[Dataset records]
------------------------------------------------------------------------

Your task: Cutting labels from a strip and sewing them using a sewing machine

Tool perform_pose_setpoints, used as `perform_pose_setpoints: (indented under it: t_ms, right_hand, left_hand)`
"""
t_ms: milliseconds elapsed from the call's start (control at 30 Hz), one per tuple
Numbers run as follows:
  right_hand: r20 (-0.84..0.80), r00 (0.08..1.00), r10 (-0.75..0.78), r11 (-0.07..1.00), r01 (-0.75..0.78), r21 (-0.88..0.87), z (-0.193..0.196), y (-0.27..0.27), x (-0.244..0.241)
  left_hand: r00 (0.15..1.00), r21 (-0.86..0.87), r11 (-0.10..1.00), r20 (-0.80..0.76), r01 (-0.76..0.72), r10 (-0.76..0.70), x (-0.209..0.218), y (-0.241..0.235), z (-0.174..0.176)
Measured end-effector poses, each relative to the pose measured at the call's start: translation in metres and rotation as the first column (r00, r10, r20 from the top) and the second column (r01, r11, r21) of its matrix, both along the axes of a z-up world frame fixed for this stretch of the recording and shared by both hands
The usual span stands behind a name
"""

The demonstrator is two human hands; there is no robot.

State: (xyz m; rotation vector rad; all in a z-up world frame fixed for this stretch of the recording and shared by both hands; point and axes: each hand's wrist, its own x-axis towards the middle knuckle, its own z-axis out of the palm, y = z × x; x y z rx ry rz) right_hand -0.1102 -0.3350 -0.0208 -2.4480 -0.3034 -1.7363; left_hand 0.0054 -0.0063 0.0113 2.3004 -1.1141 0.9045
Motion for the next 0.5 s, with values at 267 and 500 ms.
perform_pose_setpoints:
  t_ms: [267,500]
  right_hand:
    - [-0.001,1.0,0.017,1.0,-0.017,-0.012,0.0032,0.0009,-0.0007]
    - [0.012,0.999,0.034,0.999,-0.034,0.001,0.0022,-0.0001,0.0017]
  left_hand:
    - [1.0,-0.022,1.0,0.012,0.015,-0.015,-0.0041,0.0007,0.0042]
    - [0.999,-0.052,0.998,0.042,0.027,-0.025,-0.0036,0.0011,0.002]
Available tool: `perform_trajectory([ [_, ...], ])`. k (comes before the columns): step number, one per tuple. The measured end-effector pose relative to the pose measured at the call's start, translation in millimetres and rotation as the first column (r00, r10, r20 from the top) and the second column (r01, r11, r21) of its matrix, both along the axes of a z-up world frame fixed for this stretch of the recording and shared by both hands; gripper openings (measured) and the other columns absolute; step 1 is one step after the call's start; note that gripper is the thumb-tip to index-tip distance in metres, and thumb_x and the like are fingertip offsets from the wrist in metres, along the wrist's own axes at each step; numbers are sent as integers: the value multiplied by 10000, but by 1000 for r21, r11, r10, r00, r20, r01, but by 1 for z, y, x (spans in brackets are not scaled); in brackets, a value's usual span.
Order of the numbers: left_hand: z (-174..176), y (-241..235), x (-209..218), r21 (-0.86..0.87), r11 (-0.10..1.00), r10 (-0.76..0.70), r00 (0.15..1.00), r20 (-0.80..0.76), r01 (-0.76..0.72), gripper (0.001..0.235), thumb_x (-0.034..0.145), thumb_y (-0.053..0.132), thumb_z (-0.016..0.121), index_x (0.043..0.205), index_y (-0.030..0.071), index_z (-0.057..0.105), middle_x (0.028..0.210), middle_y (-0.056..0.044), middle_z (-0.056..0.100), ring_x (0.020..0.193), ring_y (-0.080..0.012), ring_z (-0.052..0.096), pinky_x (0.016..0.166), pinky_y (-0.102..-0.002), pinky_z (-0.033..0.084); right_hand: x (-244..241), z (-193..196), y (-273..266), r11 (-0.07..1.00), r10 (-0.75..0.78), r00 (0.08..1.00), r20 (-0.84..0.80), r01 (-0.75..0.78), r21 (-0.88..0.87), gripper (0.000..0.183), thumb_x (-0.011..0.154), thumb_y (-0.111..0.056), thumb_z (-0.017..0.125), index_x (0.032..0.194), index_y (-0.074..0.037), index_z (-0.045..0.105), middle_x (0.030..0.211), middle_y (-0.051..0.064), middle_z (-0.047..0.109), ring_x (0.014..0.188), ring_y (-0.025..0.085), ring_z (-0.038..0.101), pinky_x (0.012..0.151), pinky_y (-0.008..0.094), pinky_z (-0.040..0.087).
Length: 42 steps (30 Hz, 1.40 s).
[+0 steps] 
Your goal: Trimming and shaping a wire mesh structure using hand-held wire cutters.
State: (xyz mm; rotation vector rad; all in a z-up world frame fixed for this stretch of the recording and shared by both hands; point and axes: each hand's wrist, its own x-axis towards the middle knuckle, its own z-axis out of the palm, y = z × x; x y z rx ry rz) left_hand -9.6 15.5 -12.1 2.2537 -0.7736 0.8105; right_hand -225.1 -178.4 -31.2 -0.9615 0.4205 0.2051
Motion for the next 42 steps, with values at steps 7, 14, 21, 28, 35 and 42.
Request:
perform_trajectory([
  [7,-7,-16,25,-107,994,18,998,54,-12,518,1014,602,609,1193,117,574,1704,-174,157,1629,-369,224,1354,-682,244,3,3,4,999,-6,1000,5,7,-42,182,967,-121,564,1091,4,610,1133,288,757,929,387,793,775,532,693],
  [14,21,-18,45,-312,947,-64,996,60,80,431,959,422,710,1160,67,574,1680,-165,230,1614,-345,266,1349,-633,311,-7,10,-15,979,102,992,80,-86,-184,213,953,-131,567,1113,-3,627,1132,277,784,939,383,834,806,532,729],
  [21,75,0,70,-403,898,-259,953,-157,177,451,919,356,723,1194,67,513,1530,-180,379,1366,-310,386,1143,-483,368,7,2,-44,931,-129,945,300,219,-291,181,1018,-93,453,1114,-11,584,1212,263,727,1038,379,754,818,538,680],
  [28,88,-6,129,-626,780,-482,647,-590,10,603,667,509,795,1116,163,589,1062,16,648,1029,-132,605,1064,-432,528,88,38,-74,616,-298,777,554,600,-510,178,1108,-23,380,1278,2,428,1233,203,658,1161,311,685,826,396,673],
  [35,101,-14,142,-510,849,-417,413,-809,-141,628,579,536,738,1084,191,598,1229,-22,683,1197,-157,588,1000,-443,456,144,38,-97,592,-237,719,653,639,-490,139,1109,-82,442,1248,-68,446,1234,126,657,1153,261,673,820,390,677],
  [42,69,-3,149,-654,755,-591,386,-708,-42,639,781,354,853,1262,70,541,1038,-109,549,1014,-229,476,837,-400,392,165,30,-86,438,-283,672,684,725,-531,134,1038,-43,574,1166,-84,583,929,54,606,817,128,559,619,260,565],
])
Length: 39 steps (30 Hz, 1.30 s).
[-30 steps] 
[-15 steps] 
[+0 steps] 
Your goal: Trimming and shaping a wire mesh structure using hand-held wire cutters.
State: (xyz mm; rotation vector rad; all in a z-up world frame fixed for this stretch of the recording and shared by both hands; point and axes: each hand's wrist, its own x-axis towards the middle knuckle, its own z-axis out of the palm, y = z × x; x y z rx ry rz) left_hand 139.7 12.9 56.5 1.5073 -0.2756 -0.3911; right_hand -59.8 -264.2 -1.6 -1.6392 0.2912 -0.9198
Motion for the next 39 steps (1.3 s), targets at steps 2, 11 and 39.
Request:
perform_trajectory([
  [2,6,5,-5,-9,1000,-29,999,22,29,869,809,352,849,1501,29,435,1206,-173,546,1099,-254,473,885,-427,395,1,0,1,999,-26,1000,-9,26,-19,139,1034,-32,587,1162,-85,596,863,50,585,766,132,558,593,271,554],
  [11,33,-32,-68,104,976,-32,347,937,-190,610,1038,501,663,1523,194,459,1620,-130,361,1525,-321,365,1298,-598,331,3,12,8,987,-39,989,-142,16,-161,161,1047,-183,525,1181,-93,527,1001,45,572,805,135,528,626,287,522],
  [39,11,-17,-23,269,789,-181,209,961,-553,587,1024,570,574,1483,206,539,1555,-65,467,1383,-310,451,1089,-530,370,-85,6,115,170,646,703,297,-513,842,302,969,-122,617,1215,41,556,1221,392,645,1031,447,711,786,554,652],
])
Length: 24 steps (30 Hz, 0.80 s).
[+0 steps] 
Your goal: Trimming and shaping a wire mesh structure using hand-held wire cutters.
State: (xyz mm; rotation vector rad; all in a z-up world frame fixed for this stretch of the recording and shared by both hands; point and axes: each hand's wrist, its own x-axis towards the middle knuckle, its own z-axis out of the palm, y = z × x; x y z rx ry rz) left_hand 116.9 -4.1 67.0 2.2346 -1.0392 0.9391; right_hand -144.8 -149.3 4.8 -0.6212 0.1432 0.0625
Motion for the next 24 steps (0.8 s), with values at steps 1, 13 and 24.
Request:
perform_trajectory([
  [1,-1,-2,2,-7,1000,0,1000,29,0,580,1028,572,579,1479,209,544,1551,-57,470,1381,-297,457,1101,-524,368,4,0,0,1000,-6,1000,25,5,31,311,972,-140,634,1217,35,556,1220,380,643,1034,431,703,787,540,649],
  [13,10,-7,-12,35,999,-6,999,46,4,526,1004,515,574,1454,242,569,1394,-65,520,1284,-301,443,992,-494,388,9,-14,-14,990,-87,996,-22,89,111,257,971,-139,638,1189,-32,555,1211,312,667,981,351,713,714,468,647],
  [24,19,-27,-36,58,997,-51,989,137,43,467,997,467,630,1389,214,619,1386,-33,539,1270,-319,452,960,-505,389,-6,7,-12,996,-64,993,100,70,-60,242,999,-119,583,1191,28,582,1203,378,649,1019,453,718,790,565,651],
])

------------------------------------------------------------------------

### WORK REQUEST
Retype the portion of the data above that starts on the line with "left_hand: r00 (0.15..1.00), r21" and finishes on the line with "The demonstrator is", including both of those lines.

### SOLUTION FOR THIS TASK
  left_hand: r00 (0.15..1.00), r21 (-0.86..0.87), r11 (-0.10..1.00), r20 (-0.80..0.76), r01 (-0.76..0.72), r10 (-0.76..0.70), x (-0.209..0.218), y (-0.241..0.235), z (-0.174..0.176)
Measured end-effector poses, each relative to the pose measured at the call's start: translation in metres and rotation as the first column (r00, r10, r20 from the top) and the second column (r01, r11, r21) of its matrix, both along the axes of a z-up world frame fixed for this stretch of the recording and shared by both hands
The usual span stands behind a name
"""

The demonstrator is two human hands; there is no robot.

The required answer is now complete.